**What is expected**: The answer must consist of every line from the data that holds the string "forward".

Input data Block Start

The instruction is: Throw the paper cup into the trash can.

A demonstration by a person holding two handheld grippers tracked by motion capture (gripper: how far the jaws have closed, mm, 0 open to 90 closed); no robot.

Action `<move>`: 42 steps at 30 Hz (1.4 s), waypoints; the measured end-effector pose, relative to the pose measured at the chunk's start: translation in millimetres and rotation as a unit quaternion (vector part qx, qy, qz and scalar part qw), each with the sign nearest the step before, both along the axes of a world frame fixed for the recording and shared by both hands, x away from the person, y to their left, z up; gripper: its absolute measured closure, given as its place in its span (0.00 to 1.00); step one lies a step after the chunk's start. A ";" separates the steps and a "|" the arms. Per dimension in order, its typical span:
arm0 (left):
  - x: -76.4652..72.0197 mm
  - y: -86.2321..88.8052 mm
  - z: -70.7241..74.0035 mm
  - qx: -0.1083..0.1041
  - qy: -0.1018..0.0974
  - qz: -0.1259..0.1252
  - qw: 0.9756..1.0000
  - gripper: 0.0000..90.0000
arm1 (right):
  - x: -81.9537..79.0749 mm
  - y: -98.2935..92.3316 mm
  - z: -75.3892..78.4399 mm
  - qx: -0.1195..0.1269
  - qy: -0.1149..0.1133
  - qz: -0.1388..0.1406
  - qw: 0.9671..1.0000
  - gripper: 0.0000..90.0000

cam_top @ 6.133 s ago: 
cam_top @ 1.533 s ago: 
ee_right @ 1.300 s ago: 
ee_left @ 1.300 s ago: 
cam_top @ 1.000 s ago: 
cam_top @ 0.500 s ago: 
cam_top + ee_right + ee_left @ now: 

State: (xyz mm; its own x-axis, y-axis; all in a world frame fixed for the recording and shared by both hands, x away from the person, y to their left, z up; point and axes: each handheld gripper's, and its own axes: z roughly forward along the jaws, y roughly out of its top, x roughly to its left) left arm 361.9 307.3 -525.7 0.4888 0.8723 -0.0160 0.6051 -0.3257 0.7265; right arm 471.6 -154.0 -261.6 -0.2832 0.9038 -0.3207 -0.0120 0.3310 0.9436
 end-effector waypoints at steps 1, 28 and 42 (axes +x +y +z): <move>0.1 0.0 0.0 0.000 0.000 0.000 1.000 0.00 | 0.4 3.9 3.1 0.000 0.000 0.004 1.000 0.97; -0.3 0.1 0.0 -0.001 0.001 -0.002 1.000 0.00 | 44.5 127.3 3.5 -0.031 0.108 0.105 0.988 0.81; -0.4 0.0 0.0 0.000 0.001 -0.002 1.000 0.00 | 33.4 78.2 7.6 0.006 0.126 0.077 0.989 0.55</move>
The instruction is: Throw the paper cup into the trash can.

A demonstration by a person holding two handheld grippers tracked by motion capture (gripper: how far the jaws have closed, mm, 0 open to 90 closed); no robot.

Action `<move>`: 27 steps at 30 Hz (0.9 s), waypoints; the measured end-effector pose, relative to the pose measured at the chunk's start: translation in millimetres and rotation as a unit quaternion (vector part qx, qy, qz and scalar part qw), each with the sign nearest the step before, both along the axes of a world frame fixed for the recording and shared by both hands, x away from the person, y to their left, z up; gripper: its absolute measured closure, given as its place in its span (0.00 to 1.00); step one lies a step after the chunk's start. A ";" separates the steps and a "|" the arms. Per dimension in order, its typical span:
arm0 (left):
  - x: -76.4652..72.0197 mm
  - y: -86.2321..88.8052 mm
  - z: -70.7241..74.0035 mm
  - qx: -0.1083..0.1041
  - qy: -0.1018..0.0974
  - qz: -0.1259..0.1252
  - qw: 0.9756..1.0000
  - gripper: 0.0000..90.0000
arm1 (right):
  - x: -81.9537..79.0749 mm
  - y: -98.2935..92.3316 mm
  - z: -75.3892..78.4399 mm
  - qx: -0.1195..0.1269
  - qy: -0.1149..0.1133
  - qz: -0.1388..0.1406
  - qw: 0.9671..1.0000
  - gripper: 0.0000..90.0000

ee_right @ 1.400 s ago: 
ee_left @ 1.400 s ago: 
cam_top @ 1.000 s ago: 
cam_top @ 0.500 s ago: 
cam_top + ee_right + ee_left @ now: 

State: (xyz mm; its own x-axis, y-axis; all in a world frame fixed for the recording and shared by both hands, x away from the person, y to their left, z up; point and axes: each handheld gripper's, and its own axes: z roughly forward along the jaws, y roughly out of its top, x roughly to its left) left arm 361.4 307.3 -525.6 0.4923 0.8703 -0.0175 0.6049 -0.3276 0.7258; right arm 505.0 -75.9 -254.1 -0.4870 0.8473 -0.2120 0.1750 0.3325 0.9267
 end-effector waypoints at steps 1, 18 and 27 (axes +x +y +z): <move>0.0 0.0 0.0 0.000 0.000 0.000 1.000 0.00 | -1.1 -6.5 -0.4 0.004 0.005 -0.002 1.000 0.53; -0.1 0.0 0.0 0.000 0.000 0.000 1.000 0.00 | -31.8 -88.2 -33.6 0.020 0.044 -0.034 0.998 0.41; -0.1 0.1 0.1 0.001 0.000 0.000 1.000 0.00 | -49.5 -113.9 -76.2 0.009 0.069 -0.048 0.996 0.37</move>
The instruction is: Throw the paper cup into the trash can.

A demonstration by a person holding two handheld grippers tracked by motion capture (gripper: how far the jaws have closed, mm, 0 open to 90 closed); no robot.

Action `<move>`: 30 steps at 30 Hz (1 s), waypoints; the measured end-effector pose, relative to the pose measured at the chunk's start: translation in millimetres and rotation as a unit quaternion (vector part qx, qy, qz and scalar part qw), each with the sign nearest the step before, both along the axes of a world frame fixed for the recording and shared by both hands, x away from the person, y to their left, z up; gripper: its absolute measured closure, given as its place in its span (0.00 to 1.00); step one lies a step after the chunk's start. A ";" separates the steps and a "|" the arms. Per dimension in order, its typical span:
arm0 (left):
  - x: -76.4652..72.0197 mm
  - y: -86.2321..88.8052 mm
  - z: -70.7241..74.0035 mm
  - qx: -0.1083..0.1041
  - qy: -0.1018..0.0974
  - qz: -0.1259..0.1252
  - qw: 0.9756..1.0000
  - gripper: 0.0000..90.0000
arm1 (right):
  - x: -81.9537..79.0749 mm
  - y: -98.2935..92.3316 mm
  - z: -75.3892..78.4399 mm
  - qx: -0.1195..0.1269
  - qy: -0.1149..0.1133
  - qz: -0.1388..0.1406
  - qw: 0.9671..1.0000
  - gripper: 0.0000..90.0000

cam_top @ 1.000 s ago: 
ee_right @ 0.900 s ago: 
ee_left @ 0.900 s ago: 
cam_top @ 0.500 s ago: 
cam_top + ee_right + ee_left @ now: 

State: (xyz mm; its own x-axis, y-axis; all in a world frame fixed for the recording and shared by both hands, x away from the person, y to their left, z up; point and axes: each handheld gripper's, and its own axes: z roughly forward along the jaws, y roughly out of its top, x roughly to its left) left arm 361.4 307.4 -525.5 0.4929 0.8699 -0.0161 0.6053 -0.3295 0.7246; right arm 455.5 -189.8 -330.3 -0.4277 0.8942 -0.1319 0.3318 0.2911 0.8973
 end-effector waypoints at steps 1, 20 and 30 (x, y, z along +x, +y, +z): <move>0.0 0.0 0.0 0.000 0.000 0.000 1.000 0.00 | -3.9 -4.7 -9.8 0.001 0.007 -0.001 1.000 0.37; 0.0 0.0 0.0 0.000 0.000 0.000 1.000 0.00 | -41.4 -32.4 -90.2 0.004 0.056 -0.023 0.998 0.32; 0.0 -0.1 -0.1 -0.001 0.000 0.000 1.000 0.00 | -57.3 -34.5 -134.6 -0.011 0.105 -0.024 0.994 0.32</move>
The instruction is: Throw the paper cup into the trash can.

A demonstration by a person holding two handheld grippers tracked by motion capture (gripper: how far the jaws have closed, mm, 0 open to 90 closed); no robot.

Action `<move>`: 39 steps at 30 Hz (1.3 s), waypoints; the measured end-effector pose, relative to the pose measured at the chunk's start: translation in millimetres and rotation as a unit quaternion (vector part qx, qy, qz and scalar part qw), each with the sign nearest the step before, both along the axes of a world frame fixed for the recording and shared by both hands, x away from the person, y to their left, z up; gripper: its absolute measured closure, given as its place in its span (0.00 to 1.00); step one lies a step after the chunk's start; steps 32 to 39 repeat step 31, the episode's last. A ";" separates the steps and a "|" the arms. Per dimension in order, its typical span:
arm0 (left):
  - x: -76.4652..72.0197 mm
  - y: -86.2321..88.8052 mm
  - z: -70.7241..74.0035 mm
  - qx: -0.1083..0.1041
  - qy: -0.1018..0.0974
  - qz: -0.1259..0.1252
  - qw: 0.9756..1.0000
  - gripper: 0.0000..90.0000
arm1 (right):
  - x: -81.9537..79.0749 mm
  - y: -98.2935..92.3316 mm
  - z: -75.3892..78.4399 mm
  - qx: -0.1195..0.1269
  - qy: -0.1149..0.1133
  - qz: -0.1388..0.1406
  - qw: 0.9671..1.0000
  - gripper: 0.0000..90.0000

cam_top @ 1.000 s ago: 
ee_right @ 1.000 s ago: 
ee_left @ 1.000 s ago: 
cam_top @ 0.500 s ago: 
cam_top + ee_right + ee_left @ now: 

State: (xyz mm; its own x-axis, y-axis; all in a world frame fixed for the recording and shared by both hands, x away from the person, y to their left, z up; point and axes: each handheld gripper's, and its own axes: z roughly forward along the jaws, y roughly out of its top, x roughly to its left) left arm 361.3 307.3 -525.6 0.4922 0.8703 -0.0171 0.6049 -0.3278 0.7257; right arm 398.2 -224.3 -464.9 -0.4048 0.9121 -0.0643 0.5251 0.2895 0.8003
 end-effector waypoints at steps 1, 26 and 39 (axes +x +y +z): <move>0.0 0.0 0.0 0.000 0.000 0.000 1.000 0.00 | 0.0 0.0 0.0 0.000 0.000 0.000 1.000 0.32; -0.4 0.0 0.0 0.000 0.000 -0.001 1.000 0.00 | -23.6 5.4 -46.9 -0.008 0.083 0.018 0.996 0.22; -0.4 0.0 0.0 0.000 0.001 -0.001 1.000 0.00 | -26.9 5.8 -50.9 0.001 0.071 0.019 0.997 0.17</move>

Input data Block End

**Output for this exercise**:
State: (xyz mm; its own x-axis, y-axis; all in a world frame fixed for the recording and shared by both hands, x away from the person, y to their left, z up; point and axes: each handheld gripper's, and its own axes: z roughly forward along the jaws, y roughly out of its top, x roughly to its left) left arm 361.9 307.3 -525.7 0.4888 0.8723 -0.0160 0.6051 -0.3257 0.7265; right arm 471.6 -154.0 -261.6 -0.2832 0.9038 -0.3207 -0.0120 0.3310 0.9436
State: (xyz mm; its own x-axis, y-axis; all in a world frame fixed for the recording and shared by both hands, x away from the person, y to their left, z up; point and axes: each handheld gripper's, and its own axes: z roughly forward along the jaws, y roughly out of its top, x roughly to its left) left arm 361.4 307.3 -525.6 0.4923 0.8703 -0.0175 0.6049 -0.3276 0.7258; right arm 505.0 -75.9 -254.1 -0.4870 0.8473 -0.2120 0.1750 0.3325 0.9267
State: (xyz mm; its own x-axis, y-axis; all in a world frame fixed for the recording and shared by both hands, x away from the person, y to their left, z up; point and axes: each handheld gripper's, and its own axes: z roughly forward along the jaws, y roughly out of its top, x roughly to its left) left arm 361.4 307.4 -525.5 0.4929 0.8699 -0.0161 0.6053 -0.3295 0.7246; right arm 455.5 -189.8 -330.3 -0.4277 0.8942 -0.1319 0.3318 0.2911 0.8973
State: (xyz mm; its own x-axis, y-axis; all in a world frame fixed for the recording and shared by both hands, x away from the person, y to their left, z up; point and axes: each handheld gripper's, and its own axes: z roughly forward along the jaws, y roughly out of its top, x roughly to its left) left arm 361.3 307.3 -525.6 0.4922 0.8703 -0.0171 0.6049 -0.3278 0.7257; right arm 398.2 -224.3 -464.9 -0.4048 0.9121 -0.0643 0.5251 0.2895 0.8003

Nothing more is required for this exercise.